Gorp

Library for building efficient log-line extractor from a multi-regexp input definition, starting with an ordered set of regular expressions (a subset of the usual Java regexp definition; more on this below), building a big DFA using excellent Automaton, as well as complementary extractors for actual value extraction.

In addition to Automaton itself, code relies on part of multiregexp package for actual combination of multiple expressions. For more information on multiregexp, please see this blog post.

Gorp itself builds further upon these 2 libraries, adding:

Ability to not only match regular expressions, but extract data
Defines extractors using a Domain-Specific Language (DSL) that allows modular, (more) readable source definitions

Basic operation

To use Gorp, you need three things:

This library: comes in a single jar which includes shaded dependencies (so-called "uber-jar")
Extraction definition: often a File, either stand-alone or a resource from within bigger jar; or possibly read from external storage like Amazon S3
Input, in form of java.lang.Strings, often coming from a line-oriented input source like (a set of) log file(s).

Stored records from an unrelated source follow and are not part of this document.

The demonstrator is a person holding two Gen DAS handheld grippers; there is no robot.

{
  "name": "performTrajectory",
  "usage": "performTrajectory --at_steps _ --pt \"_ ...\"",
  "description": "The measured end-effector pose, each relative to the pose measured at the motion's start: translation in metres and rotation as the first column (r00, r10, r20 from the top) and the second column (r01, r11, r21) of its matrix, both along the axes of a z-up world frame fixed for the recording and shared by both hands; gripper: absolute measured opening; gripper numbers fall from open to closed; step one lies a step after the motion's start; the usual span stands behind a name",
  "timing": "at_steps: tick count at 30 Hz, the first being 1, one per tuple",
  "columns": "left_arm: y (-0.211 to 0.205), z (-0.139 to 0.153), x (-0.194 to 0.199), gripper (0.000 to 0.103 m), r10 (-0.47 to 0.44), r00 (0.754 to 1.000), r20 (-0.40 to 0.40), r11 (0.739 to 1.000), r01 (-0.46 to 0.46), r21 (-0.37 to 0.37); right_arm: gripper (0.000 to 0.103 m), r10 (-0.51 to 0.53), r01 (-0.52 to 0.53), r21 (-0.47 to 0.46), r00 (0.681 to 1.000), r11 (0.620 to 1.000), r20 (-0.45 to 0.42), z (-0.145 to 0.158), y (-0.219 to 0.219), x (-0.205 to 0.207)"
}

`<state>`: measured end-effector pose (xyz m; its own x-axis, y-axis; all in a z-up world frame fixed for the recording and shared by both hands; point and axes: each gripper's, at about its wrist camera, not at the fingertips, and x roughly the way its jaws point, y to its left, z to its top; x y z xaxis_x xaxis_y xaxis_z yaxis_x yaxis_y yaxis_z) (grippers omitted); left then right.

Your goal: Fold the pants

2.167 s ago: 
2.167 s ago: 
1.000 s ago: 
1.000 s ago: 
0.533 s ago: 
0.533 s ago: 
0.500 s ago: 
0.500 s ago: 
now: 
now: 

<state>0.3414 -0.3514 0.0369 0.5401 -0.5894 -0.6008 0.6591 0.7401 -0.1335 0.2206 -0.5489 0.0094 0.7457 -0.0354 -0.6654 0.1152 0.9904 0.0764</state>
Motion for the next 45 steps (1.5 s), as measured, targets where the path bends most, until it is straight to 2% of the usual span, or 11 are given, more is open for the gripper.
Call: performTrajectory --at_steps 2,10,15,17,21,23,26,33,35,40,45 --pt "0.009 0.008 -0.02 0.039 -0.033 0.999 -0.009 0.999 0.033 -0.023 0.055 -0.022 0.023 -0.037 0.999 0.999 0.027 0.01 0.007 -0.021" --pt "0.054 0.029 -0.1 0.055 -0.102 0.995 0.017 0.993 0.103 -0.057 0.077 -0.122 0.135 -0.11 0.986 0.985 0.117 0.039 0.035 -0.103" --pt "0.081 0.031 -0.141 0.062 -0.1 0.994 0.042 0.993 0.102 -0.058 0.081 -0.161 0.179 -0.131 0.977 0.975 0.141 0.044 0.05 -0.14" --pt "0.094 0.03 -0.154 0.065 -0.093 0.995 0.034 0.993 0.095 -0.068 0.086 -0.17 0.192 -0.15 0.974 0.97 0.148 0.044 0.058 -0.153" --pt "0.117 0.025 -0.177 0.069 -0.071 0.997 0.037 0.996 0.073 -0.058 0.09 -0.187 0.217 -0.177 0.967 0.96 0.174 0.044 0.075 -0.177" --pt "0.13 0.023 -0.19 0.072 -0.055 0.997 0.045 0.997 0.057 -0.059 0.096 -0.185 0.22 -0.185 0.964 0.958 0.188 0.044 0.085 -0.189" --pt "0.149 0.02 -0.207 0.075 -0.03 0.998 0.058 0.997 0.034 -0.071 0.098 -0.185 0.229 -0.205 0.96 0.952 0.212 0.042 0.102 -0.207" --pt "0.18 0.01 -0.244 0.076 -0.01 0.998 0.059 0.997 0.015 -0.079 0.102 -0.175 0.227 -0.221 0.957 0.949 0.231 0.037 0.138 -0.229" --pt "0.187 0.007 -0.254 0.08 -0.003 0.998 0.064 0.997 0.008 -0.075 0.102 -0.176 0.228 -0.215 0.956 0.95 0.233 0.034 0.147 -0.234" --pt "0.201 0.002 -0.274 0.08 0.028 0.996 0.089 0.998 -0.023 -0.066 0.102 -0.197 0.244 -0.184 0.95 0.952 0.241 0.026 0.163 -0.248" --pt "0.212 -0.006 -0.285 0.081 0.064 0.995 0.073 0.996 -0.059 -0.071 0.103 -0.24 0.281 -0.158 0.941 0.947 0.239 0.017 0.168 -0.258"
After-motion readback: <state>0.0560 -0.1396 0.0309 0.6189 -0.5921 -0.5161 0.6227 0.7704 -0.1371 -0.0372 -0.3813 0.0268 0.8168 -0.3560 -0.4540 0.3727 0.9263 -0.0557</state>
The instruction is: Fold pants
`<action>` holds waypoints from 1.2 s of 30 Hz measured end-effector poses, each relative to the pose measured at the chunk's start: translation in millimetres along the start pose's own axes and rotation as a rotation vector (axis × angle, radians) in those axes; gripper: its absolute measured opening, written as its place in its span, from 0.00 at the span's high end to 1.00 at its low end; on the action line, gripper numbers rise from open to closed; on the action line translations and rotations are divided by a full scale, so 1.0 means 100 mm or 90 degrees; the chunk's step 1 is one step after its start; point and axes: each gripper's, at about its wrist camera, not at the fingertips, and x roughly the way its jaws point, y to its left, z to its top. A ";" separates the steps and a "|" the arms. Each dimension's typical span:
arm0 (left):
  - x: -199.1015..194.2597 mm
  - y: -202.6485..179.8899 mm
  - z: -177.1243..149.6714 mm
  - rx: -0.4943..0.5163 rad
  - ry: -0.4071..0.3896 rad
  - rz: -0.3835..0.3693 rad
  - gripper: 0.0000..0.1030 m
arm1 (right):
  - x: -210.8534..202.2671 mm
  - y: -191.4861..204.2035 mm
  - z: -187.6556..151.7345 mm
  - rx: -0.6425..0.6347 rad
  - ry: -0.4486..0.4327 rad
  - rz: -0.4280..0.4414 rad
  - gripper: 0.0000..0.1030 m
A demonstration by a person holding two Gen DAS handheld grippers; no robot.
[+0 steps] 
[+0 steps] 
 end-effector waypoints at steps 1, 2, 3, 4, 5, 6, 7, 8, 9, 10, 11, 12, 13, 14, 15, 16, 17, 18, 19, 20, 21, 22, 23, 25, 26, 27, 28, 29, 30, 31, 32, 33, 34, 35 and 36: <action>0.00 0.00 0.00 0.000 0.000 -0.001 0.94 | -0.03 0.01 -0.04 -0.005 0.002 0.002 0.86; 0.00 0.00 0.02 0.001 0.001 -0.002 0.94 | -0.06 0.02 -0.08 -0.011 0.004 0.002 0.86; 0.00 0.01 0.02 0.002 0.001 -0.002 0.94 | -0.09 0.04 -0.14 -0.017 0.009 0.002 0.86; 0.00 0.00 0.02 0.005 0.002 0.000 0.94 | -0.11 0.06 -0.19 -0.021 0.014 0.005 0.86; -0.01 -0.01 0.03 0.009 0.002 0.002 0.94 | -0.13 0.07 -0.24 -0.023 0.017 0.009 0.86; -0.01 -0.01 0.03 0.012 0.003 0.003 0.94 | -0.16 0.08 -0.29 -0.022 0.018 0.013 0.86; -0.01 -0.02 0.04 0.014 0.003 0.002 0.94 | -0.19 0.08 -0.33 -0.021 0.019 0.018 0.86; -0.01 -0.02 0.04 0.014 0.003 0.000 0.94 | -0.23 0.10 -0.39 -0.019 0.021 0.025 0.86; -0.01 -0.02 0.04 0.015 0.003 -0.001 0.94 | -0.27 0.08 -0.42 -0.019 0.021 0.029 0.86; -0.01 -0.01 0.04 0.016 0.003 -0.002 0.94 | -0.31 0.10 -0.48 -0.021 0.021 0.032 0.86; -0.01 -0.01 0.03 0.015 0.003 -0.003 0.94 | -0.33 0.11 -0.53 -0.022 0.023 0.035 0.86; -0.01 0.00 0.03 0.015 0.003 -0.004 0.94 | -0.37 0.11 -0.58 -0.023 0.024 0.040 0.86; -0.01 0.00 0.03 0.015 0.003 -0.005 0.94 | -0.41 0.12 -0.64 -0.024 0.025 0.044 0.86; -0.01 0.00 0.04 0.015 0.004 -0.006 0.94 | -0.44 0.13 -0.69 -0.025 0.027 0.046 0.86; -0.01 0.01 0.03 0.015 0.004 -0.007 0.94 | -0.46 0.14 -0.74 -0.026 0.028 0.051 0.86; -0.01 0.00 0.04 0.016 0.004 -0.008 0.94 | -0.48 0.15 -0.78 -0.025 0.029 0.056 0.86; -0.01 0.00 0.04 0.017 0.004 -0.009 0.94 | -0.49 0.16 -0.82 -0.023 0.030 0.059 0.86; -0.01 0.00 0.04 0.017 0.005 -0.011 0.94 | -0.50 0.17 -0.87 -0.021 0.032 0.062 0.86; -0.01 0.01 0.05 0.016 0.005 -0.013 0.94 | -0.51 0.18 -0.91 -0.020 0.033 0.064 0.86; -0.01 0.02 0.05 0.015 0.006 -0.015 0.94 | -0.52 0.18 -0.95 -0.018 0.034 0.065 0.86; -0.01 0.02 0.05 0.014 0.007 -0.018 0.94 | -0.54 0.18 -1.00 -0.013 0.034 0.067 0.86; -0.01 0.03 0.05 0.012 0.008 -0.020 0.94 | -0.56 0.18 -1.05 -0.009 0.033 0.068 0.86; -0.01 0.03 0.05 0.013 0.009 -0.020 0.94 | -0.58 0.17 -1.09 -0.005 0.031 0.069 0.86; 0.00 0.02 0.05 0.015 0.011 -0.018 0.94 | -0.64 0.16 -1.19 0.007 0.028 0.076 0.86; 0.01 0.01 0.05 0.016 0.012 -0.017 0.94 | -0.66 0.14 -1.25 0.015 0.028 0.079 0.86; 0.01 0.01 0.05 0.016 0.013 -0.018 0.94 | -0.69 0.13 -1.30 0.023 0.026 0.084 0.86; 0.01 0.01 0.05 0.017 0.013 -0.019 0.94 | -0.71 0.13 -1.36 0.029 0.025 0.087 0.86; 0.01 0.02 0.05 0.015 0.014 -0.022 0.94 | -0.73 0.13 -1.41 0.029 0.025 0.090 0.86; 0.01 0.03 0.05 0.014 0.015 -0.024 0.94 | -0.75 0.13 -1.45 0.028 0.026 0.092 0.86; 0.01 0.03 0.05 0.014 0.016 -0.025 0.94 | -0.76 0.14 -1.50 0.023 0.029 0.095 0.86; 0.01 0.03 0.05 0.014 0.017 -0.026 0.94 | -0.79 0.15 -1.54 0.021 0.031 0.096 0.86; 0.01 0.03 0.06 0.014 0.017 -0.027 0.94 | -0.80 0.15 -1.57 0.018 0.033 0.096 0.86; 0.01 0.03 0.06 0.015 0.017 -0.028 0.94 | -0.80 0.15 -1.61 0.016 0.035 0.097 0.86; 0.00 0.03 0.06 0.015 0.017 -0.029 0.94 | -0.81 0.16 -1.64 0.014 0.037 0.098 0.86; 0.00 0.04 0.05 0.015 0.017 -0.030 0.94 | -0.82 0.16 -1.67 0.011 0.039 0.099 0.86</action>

Extractor input definition

Extractor input definition is a line-oriented text document, consisting of 3 kinds of declarations:

Pattern declarations, which define low-level building blocks that consists of snippets of Regular Expressions and/or references to other patterns
Template declarations, which define intermediate building blocks that consist of references to patterns, literal text segments, references to named templates, inlined patterns and extractors
Extraction declarations, named matching rules that associate a named template with output, possible augmented by additional properties

In addition to these declarations, individual "extractors" are declared as part of templates of extractions.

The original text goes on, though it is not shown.